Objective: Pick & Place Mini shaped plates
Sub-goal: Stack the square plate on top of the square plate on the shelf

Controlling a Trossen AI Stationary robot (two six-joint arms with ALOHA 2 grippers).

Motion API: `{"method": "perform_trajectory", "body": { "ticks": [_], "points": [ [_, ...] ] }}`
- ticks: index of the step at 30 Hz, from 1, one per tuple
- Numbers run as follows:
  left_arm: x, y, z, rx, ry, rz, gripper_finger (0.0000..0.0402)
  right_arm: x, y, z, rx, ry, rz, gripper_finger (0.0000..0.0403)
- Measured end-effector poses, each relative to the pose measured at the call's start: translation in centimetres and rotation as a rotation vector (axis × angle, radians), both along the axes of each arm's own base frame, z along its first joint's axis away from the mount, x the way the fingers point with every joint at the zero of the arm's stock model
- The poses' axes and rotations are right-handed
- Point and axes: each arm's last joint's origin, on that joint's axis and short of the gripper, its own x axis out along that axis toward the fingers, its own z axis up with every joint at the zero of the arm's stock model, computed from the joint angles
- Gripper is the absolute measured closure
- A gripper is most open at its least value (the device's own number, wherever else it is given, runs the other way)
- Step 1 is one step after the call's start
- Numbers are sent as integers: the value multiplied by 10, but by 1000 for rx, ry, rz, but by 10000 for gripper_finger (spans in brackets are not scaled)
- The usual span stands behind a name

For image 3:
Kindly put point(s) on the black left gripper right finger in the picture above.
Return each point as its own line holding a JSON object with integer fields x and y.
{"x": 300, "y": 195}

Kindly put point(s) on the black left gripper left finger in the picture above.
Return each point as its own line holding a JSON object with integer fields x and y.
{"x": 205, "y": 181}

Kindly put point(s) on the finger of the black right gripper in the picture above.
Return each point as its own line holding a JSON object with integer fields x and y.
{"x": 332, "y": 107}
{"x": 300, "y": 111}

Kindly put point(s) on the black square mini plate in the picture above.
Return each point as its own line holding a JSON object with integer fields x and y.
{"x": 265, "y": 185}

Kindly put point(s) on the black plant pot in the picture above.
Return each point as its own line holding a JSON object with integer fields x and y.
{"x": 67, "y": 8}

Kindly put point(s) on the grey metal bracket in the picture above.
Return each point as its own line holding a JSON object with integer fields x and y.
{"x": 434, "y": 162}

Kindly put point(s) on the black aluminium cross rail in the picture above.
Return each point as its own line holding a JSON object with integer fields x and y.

_Try it:_ The entries above should be repeated exactly, every one of them.

_Answer:_
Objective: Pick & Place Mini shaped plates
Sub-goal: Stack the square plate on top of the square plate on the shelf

Controlling a Trossen AI Stationary robot (two six-joint arms with ALOHA 2 grippers).

Motion API: `{"method": "perform_trajectory", "body": { "ticks": [_], "points": [ [_, ...] ] }}`
- ticks: index of the step at 30 Hz, from 1, one per tuple
- Numbers run as follows:
  left_arm: x, y, z, rx, ry, rz, gripper_finger (0.0000..0.0402)
  right_arm: x, y, z, rx, ry, rz, gripper_finger (0.0000..0.0403)
- Measured end-effector poses, each relative to the pose measured at the call's start: translation in centimetres and rotation as a rotation vector (axis × angle, radians), both along the axes of each arm's own base frame, z along its first joint's axis away from the mount, x the way the fingers point with every joint at the zero of the arm's stock model
- The poses' axes and rotations are right-handed
- Point and axes: each arm's last joint's origin, on that joint's axis and short of the gripper, its own x axis out along that axis toward the fingers, its own z axis up with every joint at the zero of the arm's stock model, computed from the joint angles
- Gripper is the absolute measured closure
- A gripper is most open at its least value (the device's own number, wherever else it is given, runs the other way)
- Step 1 is one step after the call's start
- Numbers are sent as integers: the value multiplied by 10, but by 1000 for rx, ry, rz, but by 10000 for gripper_finger (spans in brackets are not scaled)
- The usual span stands behind a name

For image 3:
Kindly put point(s) on the black left gripper right finger in the picture above.
Return each point as its own line holding a JSON object with integer fields x and y.
{"x": 300, "y": 195}

Kindly put point(s) on the black left gripper left finger in the picture above.
Return each point as its own line holding a JSON object with integer fields x and y.
{"x": 205, "y": 181}

Kindly put point(s) on the finger of the black right gripper in the picture above.
Return each point as its own line holding a JSON object with integer fields x and y.
{"x": 332, "y": 107}
{"x": 300, "y": 111}

Kindly put point(s) on the black square mini plate in the picture above.
Return each point as its own line holding a JSON object with integer fields x and y.
{"x": 265, "y": 185}

Kindly put point(s) on the black plant pot in the picture above.
Return each point as its own line holding a JSON object with integer fields x and y.
{"x": 67, "y": 8}

Kindly put point(s) on the grey metal bracket in the picture above.
Return each point as its own line holding a JSON object with integer fields x and y.
{"x": 434, "y": 162}

Kindly put point(s) on the black aluminium cross rail in the picture above.
Return each point as its own line holding a JSON object with integer fields x and y.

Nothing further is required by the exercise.